Invité de Rfi, ce mardi 24 janvier 2023, le Général Didier Castres, considéré comme le cerveau des opérations Serval et Barkhane, invite à faire cette nuance et à ne pas comparer le cas malien au cas burkinabè. « Ce serait une erreur de voir qu’il y a une forme de mimétisme. Je pense que, au Mali, la France a été une sorte de bouc-émissaire qui a permis d’asseoir une forme de légitimité de la junte et de l’exonérer de toutes ses faiblesses et de tous ses manquements au règlement de la crise au Mali. C’est complètement différent au Burkina Faso. On n’a jamais vu au Burkina Faso, la France être vilipendée, menacée, injuriée, par les autorités comme ça a été le cas au Mali. Donc moi je ne comparerais pas les deux choses. Si nous n’avons plus aucune coopération avec le Mali pour l’instant, attendons de voir ce que le Burkina Faso va nous demander, hormis le départ de nos troupes, comme forme de coopération » a déclaré le haut gradé. Il n’a pas manqué d’évoquer le rôle de Wagner dans la sous-région ouest-africaine notamment au Mali. Pour M. Castres, c’est un leurre de penser que le groupe paramilitaire russe peut réussir là où les troupes françaises ont « eu de la peine ».

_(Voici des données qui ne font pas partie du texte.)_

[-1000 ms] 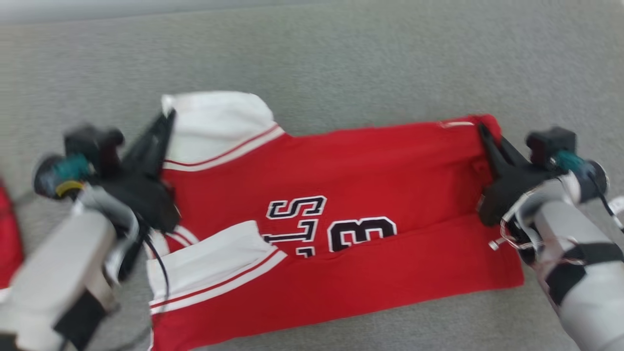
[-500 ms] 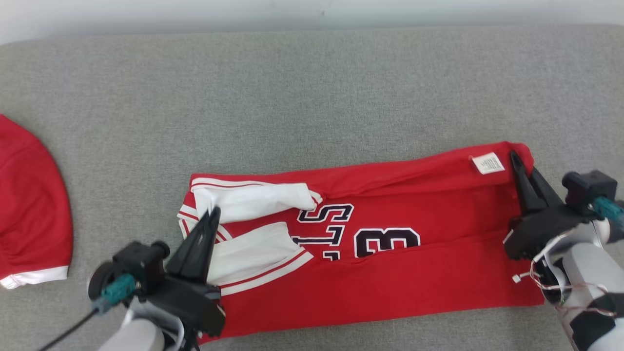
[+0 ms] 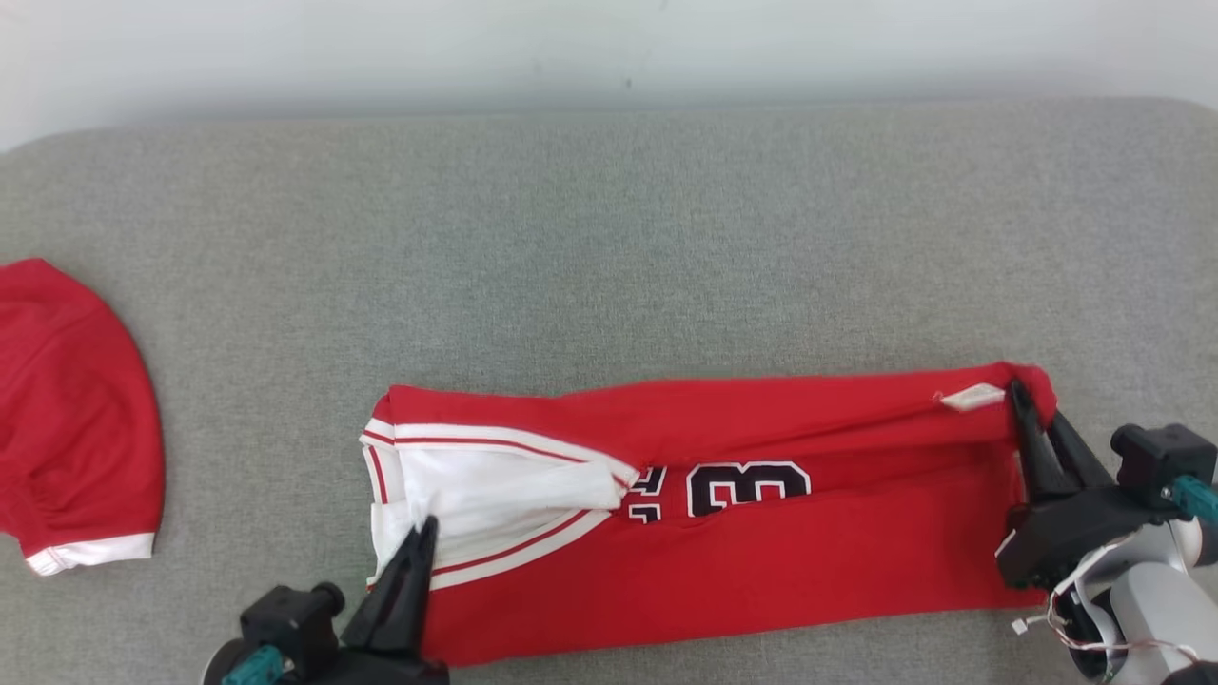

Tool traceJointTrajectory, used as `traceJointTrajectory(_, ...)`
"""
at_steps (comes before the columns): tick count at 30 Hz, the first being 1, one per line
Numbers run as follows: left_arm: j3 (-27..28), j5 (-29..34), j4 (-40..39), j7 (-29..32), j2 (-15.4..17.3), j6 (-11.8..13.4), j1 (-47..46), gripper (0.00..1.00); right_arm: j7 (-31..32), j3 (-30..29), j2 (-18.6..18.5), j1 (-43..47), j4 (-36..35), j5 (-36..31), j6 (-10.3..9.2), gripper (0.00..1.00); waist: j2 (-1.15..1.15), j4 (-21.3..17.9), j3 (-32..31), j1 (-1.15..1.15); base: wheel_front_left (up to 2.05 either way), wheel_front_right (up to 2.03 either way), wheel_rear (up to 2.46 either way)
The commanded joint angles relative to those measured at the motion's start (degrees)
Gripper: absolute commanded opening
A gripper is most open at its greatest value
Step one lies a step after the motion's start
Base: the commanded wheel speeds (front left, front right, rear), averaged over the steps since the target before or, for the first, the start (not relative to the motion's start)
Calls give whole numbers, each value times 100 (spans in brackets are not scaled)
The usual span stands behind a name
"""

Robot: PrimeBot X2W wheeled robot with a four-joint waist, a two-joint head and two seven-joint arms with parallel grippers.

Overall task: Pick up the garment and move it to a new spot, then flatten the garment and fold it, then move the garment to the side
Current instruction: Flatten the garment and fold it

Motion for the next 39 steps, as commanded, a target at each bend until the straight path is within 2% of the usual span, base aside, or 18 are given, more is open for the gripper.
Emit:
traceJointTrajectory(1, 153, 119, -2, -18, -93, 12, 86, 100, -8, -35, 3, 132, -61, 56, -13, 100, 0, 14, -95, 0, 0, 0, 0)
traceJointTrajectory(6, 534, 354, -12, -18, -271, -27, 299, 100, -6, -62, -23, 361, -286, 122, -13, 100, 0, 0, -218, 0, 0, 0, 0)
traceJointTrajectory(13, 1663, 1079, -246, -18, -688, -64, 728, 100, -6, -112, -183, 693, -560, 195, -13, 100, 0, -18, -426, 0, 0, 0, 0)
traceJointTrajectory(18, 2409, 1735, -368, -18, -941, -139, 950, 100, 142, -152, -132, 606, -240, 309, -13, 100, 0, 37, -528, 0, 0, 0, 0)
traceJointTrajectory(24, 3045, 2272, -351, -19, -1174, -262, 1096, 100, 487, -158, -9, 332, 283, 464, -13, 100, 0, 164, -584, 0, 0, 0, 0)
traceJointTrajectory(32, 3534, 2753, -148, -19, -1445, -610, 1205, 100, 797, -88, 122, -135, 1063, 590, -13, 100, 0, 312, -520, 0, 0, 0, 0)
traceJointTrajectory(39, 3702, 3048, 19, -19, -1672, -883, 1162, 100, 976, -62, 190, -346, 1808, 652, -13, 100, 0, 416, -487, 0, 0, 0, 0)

L’éviction de tous les concurrents

Le mode de fonctionnement de Wagner selon lui, c’est d’envoyer des tueurs pour massacrer la population. « C’est un enchaînement qui est très net. D’abord, il y a une phase de séduction vis-à-vis des pays ou des gouvernements qui sont aux abois. On leur propose une action militaire qui, dans la foulée, va régler les problèmes. Ils envoient leurs tueurs qui vont massacrer des gens pour montrer qu’ils ont des résultats. C’est ce qui s’est passé en Centrafrique, c’est ce qui s’est passé également au Mali » a déclaré le militaire. La deuxième phase c’est de « rendre le gouvernement addict de Wagner, c’est leur dire, ‘sans moi vous ne pouvez rien faire’. Dans les gardes du corps du président Touadéra on a des mercenaires de la société Wagner. Ça c’est le deuxième temps, le troisième temps de la manœuvre de Wagner, c’est l’éviction de tous les concurrents et donc c’est la manœuvre informationnelle, la mise en cause des unités qui sont là ; ça a été le cas pour la France en Centrafrique et au Mali » a poursuivi le haut gradé de l’Armée française. La quatrième et dernière phase de la stratégie selon lui, est la « prédation ». « La prédation des mines d’or, des mines de diamants ».